Like an antibiotic for all this ignorance, the 2012 documentary Greenwich Village: Music that Defined a Generation spells out the story from the '50s to the '70s, related and anecdotalized by the personalities that were there making it happen. Artistic talent originally gravitated to Greenwich Village because rents were (relatively) low; clubs popped up with names like "Cafe Wha?" and artists were able to get plenty of experience performing. Arlo Guthrie explains that he at first did no exhibit a polished talent, but the practice and experience he gained from months of singing to an audience taught him what he needed to know. Another Village habitué remarks that the image of the typical performer was of a penniless troubadour with a guitar slung on his/her back -- instrument cases were for uptown musicians.
Part of the delight is of course seeing familiar faces.
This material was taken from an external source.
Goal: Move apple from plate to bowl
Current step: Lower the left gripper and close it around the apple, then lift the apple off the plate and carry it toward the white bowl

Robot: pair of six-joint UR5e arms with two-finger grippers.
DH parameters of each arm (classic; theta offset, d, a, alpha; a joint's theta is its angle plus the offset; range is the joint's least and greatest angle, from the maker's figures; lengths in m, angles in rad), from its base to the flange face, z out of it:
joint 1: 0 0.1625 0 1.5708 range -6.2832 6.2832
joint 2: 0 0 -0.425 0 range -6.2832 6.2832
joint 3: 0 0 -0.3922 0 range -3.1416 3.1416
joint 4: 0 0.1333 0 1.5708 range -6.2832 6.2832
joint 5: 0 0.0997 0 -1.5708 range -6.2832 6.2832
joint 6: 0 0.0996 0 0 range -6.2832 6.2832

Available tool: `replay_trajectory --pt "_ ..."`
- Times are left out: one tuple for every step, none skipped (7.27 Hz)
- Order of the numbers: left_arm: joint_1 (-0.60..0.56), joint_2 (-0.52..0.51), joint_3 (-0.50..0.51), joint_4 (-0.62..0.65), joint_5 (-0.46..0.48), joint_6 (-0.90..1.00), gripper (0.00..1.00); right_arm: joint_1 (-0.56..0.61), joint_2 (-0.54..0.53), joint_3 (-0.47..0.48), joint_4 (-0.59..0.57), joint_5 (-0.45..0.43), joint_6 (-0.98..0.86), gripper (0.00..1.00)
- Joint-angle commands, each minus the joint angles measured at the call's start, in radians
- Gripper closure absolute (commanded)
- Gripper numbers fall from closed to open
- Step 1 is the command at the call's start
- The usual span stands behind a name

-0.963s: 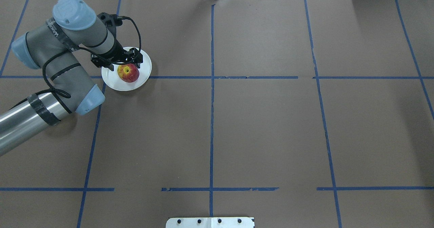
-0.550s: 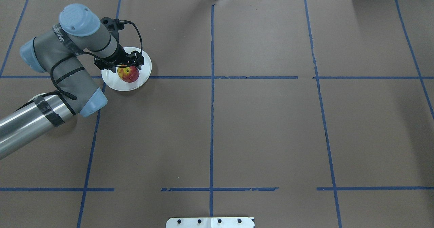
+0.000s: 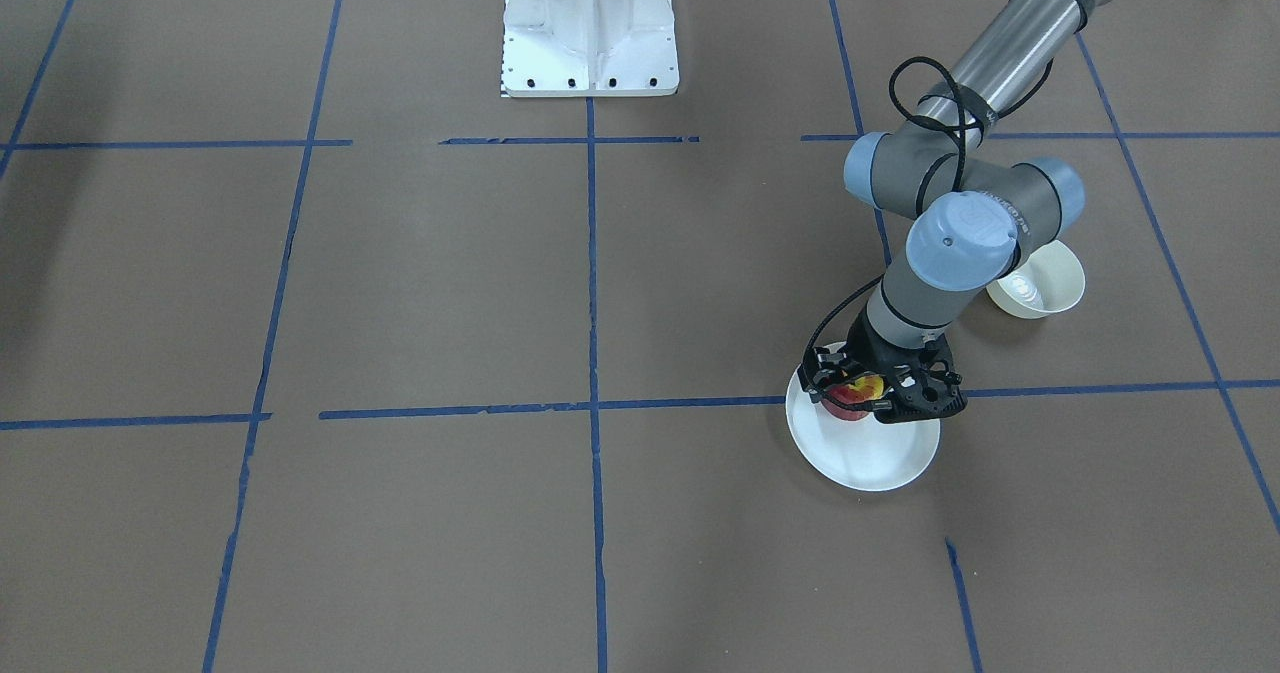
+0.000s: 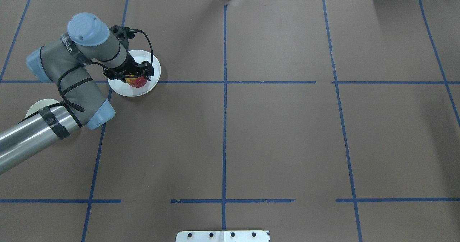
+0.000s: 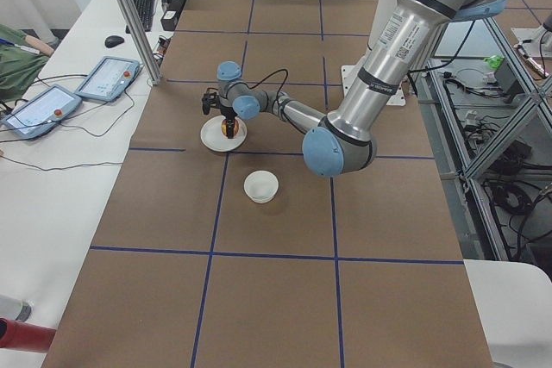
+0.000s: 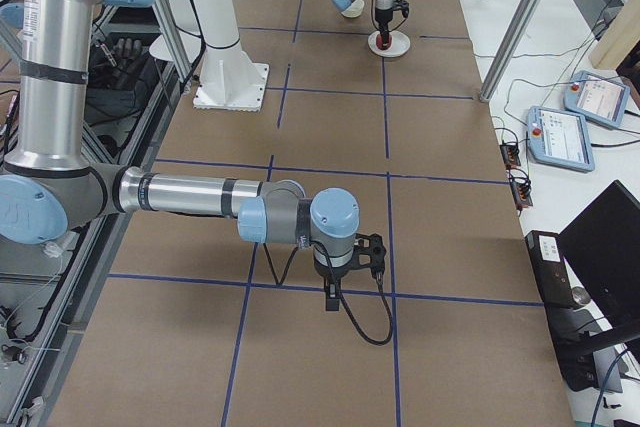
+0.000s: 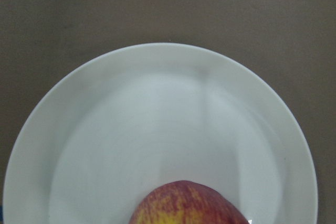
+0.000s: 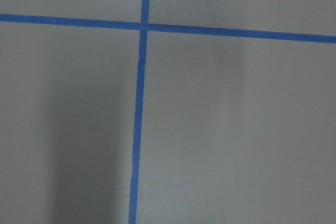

Lucy and Carly Simon appear together to reminisce, and remember the looseness of the atmosphere where people didn't use booze or drugs, but instead drank coffee. The sisters even sing a bit together. Kris Kristofferson can be a fuzzy witness when talking about other facets of his career, but he's focused and eloquent about his times in The Village. As the father figure to the whole bunch, Pete Seeger is on hand to express the spirit that led into the '60s, and to recount his scrapes with the U.S. Government. It took Seeger a long time to get a potential employer to admit that he had been blacklisted -- the blacklist did not officially exist.
The censorship apparently came in two waves. The persecution of the early 1950s (Pete Seeger's exact 1955 testimony is given in the book Thirty Years of Treason) was conducted out in the open, relatively speaking. But when politicized federal police entities sought to neutralize so-called subversive influences later in the 1960s, they did it quietly. As Buffy Sainte-Marie explains, they did nothing you could see, but quietly put you out of business. Major folk talent with any interest in protest songs or social comment found that they were famous in Canada, but virtually unknown in the United States.
Those episodes are just one aspect of Village history. What we see and hear is joyous enthusiasm for music and for life. Some of the clips show acts clowning when shoehorned into TV formats -- Mama Cass begins a pop music show perf by saying out loud, "Cue the tape, please!" Judy Collins has plenty to say in her interview, and is backed up with vintage clips of her younger self singing beautiful ballads. Melanie is seen in a proto-music video, belting out Lay Down (Candles in the Rain). José Feliciano says some nice things about The Village and then admits that he would make fun of Dylan's voice. He's apparently still making fun of it.
Many of the interviewees listed above are unfamiliar to civilians like Savant, but I would imagine that folk fans would know them well. The more famous ones do stand out. Peter Yarrow of Peter, Paul and Mary is on camera to offer a number of poignant remarks. Sonny Ochs talks about her younger brother, Phil. Others recount (with the aid of bountiful news film) how the police unilaterally decided to halt singing in Central Park, a tradition that had been going on for over a hundred years. The ban led to protests in the streets. Earlier in 1961, a large group of folk musicians gathered in Washington Square, were judged a riot and assaulted by the police. Some historians put it down as the first Peace Protest incident.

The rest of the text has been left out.